Some remarks on Whitney preserving maps, pp. 935-943.

ABSTRACT.
Espinoza (2002) proved that every Whitney preserving map from a continuum containing a dense arc component onto the unit interval is a homeomorphism. In this paper we generalize this result. Also we deal with other topics related to Whitney preserving maps.

**Marsh, M. M.,** California State University, Sacramento, CA 95819
(mmarsh@saclink.csus.edu).

Inverse limits of projective spaces and the fixed point property, pp. 945-957.

ABSTRACT.
We consider inverse limits of even dimensional projective spaces with essential
bonding mappings. J. Segal and T. Watanabe have shown that such inverse limits on complex
projective space will have the fixed point property. We obtain some positive fixed point results
for both the real and quaternionic projective spaces and we correct an error related to the real
projective case in the author's paper Covering Spaces, Inverse Limits, and Induced Coincidence
Producing Mappings.

**Corona-Vázquez, Florencio., **Licenciaturas en Física y Matemáticas,UNACH, 4a Ote-Nte 1428, La Pimineta,
Tuxtla Gutiérrez, Chiapas, 29000, MÉXICO,
(florencio.corona@unach.mx) and
**Escobedo, Raúl, **Facultad de Ciencias Físico Matemáticas, BUAP, Ave. San Claudio y Río Verde, Ciudad Universitaria, San Manuel, Puebla, Pue., 72570, MÉXICO,
(escobedo@fcfm.buap.mx).

Hyperspace suspension and the fixed point property, pp. 959-965.

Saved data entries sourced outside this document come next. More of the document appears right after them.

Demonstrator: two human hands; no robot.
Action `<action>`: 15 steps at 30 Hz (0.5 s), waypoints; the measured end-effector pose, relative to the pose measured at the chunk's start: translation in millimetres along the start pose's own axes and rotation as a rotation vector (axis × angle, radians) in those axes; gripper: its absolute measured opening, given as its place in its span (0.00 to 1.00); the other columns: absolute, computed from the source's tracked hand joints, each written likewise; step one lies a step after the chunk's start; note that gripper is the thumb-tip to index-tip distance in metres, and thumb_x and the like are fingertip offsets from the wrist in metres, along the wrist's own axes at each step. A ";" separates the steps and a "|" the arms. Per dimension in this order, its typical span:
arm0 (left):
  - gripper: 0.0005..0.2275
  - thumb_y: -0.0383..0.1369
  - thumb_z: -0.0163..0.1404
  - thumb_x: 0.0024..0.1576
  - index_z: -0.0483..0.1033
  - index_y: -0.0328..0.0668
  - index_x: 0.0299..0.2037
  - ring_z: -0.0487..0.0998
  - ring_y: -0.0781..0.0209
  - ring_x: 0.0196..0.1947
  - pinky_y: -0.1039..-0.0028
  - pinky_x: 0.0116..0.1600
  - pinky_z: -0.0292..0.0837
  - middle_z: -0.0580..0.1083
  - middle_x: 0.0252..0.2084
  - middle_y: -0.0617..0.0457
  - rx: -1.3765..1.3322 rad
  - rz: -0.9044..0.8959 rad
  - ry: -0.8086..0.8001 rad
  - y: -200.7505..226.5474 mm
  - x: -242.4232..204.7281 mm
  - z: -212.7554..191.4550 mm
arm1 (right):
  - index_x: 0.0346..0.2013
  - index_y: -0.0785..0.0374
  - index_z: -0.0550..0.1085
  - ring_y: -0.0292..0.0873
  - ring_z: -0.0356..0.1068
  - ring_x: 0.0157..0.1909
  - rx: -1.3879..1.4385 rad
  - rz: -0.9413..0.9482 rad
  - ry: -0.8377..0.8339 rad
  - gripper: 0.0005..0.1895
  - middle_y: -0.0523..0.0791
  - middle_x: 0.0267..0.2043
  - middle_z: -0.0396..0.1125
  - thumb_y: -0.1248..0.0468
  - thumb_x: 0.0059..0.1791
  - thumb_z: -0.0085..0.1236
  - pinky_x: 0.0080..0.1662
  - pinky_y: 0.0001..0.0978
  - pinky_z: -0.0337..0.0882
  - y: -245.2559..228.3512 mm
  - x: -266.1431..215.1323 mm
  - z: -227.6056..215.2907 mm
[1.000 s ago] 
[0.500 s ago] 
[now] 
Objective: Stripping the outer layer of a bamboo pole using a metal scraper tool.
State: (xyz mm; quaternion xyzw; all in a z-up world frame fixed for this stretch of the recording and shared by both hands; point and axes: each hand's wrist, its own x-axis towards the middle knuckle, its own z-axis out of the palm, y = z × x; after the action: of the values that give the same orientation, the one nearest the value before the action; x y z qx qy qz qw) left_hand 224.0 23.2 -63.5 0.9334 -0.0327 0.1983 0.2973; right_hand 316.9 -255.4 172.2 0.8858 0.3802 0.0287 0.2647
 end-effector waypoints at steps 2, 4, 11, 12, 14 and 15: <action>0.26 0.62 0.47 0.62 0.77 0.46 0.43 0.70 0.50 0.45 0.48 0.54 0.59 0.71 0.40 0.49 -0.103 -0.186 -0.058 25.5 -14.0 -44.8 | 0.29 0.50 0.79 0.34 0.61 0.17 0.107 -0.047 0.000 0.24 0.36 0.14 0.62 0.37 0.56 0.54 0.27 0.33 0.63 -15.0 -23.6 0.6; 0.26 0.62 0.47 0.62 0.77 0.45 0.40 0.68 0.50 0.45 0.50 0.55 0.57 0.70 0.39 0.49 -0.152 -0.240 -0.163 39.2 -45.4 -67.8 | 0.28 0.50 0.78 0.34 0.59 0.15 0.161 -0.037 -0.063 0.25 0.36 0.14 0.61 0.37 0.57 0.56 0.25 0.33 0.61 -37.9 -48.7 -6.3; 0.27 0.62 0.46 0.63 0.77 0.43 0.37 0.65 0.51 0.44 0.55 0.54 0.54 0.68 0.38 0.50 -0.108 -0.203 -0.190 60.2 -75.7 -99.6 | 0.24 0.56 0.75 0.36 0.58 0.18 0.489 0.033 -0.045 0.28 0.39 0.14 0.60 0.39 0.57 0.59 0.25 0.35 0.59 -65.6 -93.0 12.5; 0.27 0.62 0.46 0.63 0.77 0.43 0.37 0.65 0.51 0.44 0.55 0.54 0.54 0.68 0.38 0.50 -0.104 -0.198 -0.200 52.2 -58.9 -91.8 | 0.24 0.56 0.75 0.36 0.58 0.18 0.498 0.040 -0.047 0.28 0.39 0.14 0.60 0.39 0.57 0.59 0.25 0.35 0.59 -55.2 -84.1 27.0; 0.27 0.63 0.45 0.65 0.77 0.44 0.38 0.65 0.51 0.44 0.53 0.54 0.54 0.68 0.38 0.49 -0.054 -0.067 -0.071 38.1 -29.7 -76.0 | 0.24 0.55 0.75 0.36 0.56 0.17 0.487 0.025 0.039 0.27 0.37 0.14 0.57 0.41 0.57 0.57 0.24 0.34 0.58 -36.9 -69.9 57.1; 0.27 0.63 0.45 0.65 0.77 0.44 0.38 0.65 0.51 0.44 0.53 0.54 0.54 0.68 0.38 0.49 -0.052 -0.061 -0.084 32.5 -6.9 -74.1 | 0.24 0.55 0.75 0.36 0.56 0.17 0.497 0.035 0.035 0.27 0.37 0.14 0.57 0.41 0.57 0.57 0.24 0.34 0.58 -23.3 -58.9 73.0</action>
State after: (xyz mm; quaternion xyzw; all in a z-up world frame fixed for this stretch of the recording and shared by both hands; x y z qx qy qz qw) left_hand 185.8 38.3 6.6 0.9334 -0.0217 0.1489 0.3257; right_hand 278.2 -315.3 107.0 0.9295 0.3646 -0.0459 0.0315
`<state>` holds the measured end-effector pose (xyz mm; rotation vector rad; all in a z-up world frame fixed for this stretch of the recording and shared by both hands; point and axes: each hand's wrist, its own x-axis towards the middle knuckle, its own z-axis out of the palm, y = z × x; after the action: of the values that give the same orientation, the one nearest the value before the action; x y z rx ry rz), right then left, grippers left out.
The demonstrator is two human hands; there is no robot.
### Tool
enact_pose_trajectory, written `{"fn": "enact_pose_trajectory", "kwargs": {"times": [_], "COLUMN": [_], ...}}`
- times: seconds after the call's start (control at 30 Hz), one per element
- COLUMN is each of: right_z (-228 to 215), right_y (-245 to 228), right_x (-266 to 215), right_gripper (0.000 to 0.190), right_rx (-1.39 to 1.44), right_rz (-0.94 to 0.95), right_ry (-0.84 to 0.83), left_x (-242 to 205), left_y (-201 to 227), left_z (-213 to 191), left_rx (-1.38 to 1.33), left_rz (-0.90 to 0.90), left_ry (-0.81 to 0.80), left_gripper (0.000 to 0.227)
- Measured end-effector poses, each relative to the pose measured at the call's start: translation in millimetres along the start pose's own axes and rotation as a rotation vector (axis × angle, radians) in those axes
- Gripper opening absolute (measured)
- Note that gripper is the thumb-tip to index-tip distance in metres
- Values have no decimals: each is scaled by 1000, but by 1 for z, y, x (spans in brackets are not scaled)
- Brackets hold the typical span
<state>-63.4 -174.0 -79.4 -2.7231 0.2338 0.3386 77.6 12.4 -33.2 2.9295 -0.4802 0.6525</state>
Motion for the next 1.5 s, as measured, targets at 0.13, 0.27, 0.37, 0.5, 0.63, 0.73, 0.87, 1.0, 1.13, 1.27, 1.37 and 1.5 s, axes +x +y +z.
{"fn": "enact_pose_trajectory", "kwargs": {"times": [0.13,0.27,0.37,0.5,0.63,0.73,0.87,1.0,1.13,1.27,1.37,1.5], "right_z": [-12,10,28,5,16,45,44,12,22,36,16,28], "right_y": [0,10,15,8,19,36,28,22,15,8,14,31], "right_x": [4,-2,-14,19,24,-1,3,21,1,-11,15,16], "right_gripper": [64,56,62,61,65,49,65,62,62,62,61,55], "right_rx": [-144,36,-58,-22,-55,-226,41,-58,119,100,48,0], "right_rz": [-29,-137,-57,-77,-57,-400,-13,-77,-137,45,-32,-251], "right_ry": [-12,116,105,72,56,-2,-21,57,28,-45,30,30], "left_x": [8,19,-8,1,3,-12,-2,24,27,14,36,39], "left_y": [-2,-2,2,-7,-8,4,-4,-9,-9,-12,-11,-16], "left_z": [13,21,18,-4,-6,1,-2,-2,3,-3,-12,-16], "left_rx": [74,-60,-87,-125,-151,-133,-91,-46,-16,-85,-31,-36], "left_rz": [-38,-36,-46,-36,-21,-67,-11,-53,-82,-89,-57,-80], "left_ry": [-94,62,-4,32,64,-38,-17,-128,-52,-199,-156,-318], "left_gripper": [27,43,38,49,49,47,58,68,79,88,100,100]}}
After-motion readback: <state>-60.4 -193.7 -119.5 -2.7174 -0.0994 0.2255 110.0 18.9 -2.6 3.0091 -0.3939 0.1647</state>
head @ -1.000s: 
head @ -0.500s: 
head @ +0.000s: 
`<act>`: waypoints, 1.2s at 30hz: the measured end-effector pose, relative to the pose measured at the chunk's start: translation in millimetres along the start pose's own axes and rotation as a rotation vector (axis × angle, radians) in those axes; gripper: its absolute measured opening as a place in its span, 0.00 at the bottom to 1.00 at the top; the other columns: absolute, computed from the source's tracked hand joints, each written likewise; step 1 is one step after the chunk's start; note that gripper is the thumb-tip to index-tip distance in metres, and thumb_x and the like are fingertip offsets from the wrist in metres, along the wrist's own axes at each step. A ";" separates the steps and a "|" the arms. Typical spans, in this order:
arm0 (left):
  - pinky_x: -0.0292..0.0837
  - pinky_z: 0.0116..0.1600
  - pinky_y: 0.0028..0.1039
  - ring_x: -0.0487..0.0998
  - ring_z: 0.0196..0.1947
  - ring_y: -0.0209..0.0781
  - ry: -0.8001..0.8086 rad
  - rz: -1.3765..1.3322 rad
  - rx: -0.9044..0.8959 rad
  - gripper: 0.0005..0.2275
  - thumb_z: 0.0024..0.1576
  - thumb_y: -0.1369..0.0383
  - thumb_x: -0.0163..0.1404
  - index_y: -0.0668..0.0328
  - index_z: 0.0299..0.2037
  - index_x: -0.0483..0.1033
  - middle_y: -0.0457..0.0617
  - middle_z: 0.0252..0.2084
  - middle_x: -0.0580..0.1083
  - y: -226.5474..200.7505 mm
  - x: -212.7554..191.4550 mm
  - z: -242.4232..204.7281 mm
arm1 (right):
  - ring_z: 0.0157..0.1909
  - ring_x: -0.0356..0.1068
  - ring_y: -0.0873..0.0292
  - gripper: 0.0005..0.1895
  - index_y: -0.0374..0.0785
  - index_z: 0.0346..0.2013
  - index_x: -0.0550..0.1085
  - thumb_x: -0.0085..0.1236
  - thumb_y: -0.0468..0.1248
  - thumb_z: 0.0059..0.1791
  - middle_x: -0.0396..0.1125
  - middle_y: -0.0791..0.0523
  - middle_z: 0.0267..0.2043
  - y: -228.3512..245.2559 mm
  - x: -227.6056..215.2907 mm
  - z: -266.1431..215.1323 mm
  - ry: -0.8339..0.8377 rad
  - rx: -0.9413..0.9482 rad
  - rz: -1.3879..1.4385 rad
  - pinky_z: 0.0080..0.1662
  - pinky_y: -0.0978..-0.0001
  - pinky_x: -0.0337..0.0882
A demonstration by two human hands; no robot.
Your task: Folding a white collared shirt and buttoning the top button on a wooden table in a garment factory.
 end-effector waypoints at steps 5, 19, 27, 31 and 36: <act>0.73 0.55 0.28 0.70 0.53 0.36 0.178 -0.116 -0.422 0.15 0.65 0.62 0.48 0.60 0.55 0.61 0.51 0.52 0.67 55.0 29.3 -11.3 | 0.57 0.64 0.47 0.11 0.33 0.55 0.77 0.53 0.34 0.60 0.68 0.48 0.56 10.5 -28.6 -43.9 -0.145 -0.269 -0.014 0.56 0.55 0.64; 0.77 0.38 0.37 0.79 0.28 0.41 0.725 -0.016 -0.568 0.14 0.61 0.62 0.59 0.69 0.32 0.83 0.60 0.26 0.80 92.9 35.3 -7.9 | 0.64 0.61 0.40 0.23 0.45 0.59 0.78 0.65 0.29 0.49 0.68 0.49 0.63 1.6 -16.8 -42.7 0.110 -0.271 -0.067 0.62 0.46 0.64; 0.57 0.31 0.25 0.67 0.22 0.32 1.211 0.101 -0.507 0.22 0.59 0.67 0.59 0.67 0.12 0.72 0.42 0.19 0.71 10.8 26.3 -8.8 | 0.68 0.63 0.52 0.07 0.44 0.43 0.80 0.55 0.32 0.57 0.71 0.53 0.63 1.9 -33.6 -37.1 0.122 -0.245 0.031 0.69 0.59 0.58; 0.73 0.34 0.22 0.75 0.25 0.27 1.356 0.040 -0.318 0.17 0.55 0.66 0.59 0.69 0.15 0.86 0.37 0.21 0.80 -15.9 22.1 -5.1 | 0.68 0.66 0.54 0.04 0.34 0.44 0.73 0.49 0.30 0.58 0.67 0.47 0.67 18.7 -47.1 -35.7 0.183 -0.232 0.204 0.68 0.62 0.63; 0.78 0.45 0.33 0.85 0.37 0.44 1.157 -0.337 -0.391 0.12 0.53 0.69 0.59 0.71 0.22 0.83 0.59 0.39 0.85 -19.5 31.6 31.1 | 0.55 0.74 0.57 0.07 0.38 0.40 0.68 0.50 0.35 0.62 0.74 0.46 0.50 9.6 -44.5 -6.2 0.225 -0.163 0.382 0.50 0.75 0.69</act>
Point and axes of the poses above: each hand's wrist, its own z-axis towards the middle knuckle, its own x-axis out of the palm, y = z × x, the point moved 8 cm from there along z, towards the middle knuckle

ABSTRACT. We present fixed point theorems for hyperspace suspension of certain continua. We also give some examples, namely: two circle-like continua whose hyperspace suspension has the fixed point property, one of them is the continuum called the Warsaw circle and the other one is a compactification of the real line having an arc as its remainder; in addition, we see that a disk with a spiral is a continuum with the fixed point property such that its hyperspace suspension does not have this property.

**D. Basile** Università degli Studi di Catania, Dipartimento di Matematica e Informatica, Viale Andrea Doria 6,
95125 Catania, Italy.
(basile@dmi.unict.it).
**G. J. Ridderbos** Faculty of Electrical Engineering Mathematics and Computer Science, TU Delft, Postbus 5031, 2600 GA Delft, The Netherlands.
(G.F.Ridderbos@tudelft.nl).

On the Cech number of Sigma-products, pp. 967-983.

ABSTRACT.
We study the Cech-number of uncountable Sigma-products of the unit interval. We characterize this number in terms of dominating families in a
suitably chosen poset. We also show that the Cech-number of the Sigma-product of ω_{1} copies of the unit interval may be strictly bigger
and strictly less than the compact covering number of the irrationals.